* _Goal of the exercise_: Copy each line of the listing where the word "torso" can be found.

Start of Source material

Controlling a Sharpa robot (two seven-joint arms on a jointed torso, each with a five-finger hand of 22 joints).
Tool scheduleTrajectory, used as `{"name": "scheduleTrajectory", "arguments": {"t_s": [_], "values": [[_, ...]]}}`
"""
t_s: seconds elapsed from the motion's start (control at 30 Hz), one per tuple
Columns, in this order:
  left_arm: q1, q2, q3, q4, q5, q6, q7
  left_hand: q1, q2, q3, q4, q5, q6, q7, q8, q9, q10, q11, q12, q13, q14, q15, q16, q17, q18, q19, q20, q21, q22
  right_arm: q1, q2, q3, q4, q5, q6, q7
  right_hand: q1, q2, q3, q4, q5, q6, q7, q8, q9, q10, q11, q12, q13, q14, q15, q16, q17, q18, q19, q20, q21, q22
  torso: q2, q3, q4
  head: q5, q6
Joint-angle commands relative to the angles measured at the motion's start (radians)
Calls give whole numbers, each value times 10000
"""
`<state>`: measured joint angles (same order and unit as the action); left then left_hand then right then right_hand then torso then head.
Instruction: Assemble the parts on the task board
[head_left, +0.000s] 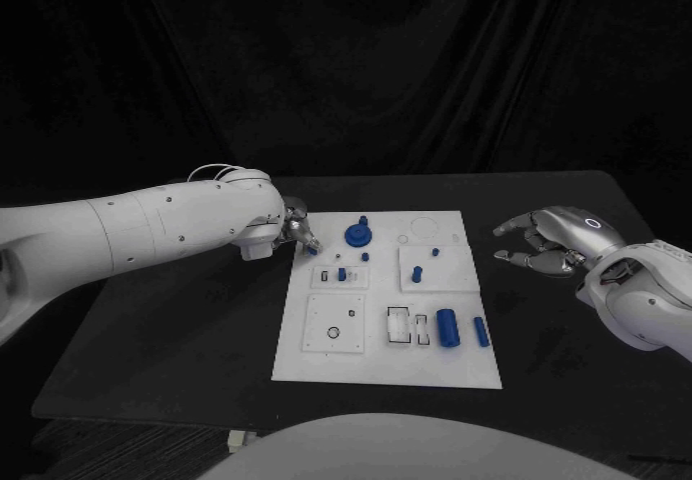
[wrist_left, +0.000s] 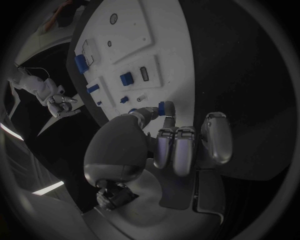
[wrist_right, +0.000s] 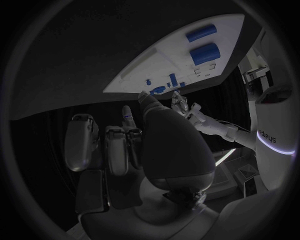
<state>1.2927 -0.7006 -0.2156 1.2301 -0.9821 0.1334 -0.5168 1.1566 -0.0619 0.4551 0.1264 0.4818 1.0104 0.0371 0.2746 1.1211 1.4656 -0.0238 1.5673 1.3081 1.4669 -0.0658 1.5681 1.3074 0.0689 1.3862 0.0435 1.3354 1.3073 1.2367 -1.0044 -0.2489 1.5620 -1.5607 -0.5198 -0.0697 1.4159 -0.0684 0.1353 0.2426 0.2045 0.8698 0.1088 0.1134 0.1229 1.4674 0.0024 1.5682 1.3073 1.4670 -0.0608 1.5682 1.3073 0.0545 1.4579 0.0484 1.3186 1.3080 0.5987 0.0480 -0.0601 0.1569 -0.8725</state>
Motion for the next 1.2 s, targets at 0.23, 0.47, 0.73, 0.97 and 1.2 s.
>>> {"name": "scheduleTrajectory", "arguments": {"t_s": [0.23,0.47,0.73,0.97,1.2], "values": [[9,-903,8,1645,11,-1190,-693,-322,-44,557,-345,-188,184,-56,-7,-28,1052,-104,35,2627,1039,-110,27,2634,-42,103,-52,17,1410,-28,-121,6,80,-31,16,-173,-74,-17,-24,-50,26,79,13,32,-20,1034,91,26,2635,1038,95,26,2635,32,-13,96,-59,1859,-11,0,-20,93,-2],[-12,-1055,4,2183,11,-1362,-707,-404,-8,661,-360,-363,190,-47,-147,-147,1052,-102,35,2627,1039,-116,27,2634,-51,133,-65,27,1433,-72,-160,6,108,-31,-27,-161,-73,-14,-22,-53,24,82,14,30,-23,1034,93,26,2635,1038,97,26,2635,32,-11,98,-56,1861,-19,15,-6,122,-2],[-193,-1037,1,2275,10,-1460,-624,-403,19,684,-369,-388,207,-48,-162,-165,1052,-102,35,2627,1039,-116,27,2634,-53,142,-66,33,1439,-106,-171,6,115,-31,-39,-159,-73,-14,-22,-53,24,82,14,30,-23,1034,93,26,2635,1038,97,26,2635,32,-11,98,-56,1861,-12,11,-4,125,-2],[-382,-962,1,2225,10,-1351,-603,-394,45,709,-382,-390,221,-48,-174,-179,1052,-103,35,2627,1039,-116,27,2634,-52,140,-67,27,1439,-119,-162,6,92,-30,-56,-149,-73,-14,-22,-53,24,82,14,30,-23,1034,93,26,2635,1038,97,26,2635,32,-11,98,-56,1861,-4,-11,-32,164,-2],[-488,-925,0,2259,10,-1361,-564,-396,69,725,-382,-391,220,-43,-188,-190,1052,-100,35,2627,1039,-115,27,2634,-53,141,-67,25,1441,-132,-149,6,83,-29,-72,-132,-82,-17,-26,-56,22,87,17,24,-29,1034,95,26,2635,1038,99,26,2635,35,-16,101,-71,1856,-14,3,-37,171,-2]]}}
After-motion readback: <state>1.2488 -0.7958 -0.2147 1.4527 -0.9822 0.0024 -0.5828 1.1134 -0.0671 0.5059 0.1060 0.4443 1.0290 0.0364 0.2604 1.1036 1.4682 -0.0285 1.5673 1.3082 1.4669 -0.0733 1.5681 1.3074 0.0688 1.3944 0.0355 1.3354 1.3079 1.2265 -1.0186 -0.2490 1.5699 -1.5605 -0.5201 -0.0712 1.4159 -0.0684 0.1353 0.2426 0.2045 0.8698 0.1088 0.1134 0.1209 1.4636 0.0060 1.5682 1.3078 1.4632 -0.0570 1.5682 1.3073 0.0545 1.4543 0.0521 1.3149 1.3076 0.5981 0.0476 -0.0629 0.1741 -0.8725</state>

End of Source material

* _Answer to this exercise_:
Controlling a Sharpa robot (two seven-joint arms on a jointed torso, each with a five-finger hand of 22 joints).
  torso: q2, q3, q4
`<state>`: measured joint angles (same order and unit as the action); left then left_hand then right then right_hand then torso then head.

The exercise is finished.